An exact transcription of all the data is required; the pictures are to be left out.

[INPUT DATA]
========================
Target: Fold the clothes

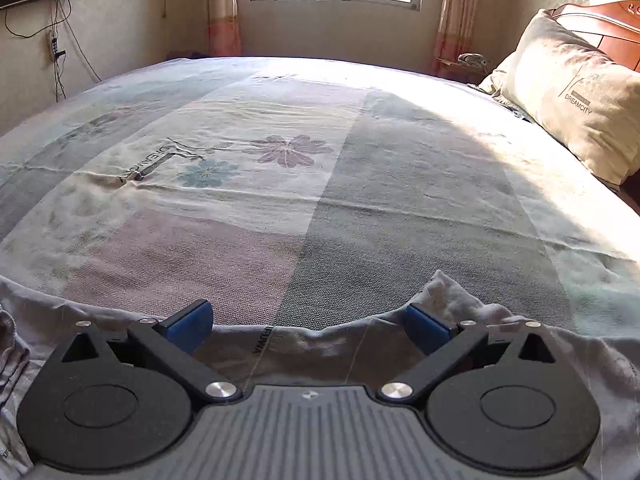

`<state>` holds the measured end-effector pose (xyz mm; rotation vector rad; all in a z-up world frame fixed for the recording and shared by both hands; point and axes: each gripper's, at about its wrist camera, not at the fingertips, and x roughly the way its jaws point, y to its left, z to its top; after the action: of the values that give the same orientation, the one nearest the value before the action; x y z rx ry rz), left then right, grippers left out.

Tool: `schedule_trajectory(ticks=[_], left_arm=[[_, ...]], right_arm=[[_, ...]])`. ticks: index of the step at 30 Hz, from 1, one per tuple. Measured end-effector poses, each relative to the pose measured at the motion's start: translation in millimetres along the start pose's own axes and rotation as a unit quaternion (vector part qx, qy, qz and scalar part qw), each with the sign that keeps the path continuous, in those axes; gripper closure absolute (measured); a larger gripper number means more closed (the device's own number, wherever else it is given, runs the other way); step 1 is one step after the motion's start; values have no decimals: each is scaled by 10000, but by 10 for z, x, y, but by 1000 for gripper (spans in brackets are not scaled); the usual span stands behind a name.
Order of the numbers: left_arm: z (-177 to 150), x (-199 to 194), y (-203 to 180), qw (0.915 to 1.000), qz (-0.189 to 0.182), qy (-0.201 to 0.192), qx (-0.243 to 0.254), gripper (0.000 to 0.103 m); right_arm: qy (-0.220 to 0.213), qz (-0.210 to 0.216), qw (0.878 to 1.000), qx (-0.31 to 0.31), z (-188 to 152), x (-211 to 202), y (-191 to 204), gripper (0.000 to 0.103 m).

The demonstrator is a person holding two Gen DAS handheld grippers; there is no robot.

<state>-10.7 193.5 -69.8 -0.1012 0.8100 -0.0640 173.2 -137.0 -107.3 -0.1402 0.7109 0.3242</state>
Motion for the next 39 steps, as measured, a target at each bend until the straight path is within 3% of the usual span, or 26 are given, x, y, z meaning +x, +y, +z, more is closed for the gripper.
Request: schedule_trajectory(ticks=[2, 5, 9, 17, 20, 28, 35, 39], left_arm=[[-9, 17, -1, 10000, 41, 50, 23, 8], [-12, 16, -12, 9999, 108, 76, 67, 8], [19, -36, -60, 9998, 91, 16, 161, 8], [37, -101, -339, 9985, -70, -11, 542, 8], [29, -96, -490, 9973, -185, 57, 709, 8], [46, -24, -1004, 9895, -623, 209, 1284, 8], [63, 329, -1335, 9817, -774, 638, 1621, 8], [-39, 457, -1360, 9823, -589, 912, 1527, 6]], right_arm=[[183, 55, 9998, 83, -4, 166, -32, 0], [182, -82, 9994, -284, 23, 203, 52, 0], [233, 224, 9995, -8, 49, -88, -23, 0], [364, 244, 9990, -15, -447, -805, 29, 0], [689, 220, 9974, 11, -679, -803, 51, 0], [721, -102, 9973, 16, -817, -773, 124, 0], [700, -104, 9975, 14, -824, -782, 117, 0], [685, -105, 9976, 4, -828, -786, 114, 0]])
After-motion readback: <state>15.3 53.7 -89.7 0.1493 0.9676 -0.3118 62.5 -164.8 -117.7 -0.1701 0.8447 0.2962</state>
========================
[ANSWER BOX]
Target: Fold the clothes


`<state>` holds the measured end-effector pose (xyz mm; rotation vector rad; all in a z-up world frame fixed for the recording and shared by both hands; point and axes: each gripper's, at about its wrist camera, not at the fingertips, and x roughly the way its jaws point, y to its left, z to its top; after the action: of the values that give the same orientation, the one nearest the value before the action; x y z rx ry rz), left then right, grippers left out.

Tool: `schedule_trajectory(ticks=[_], left_arm=[[_, ...]], right_arm=[[_, ...]])`. ticks: index of the step at 30 Hz, from 1, one per tuple. Measured end-effector poses, each relative to the pose measured at the motion's start: translation in millimetres along the start pose's own axes and rotation as a unit quaternion (vector part qx, qy, qz and scalar part qw), each with the sign that keeps the path continuous, in those axes; gripper closure absolute (measured); a larger gripper number means more closed (the device's own number, wherever else it is given, runs the other way); step 1 is one step after the motion's start; values have no decimals: each is scaled by 10000, but by 10 for z, x, y, but by 1000 for gripper (spans in brackets are not scaled); the usual span stands behind a name.
Order of the numbers: left_arm: z (-177 to 150), x (-199 to 194), y (-203 to 180), qw (0.915 to 1.000), qz (-0.189 to 0.182), qy (-0.201 to 0.192), qx (-0.243 to 0.254), gripper (0.000 to 0.103 m); right_arm: qy (-0.220 to 0.213), qz (-0.210 to 0.216), qw (0.878 to 1.000), qx (-0.31 to 0.31), z (-188 to 152), x (-211 to 202), y (-191 to 204), gripper (0.000 to 0.103 m).

The demonstrator is a person holding two Gen DAS handheld grippers; there is no robot.

<state>-10.7 193.5 -69.8 -0.1012 0.8100 -0.0640 173.2 -137.0 -107.3 -0.1402 0.7109 0.3242</state>
Motion for the next 39 steps, as measured, a target at each bend until the straight path is within 3% of the usual span, or 26 are given, x, y, z meaning +x, +y, +z, more is closed for the gripper.
Request: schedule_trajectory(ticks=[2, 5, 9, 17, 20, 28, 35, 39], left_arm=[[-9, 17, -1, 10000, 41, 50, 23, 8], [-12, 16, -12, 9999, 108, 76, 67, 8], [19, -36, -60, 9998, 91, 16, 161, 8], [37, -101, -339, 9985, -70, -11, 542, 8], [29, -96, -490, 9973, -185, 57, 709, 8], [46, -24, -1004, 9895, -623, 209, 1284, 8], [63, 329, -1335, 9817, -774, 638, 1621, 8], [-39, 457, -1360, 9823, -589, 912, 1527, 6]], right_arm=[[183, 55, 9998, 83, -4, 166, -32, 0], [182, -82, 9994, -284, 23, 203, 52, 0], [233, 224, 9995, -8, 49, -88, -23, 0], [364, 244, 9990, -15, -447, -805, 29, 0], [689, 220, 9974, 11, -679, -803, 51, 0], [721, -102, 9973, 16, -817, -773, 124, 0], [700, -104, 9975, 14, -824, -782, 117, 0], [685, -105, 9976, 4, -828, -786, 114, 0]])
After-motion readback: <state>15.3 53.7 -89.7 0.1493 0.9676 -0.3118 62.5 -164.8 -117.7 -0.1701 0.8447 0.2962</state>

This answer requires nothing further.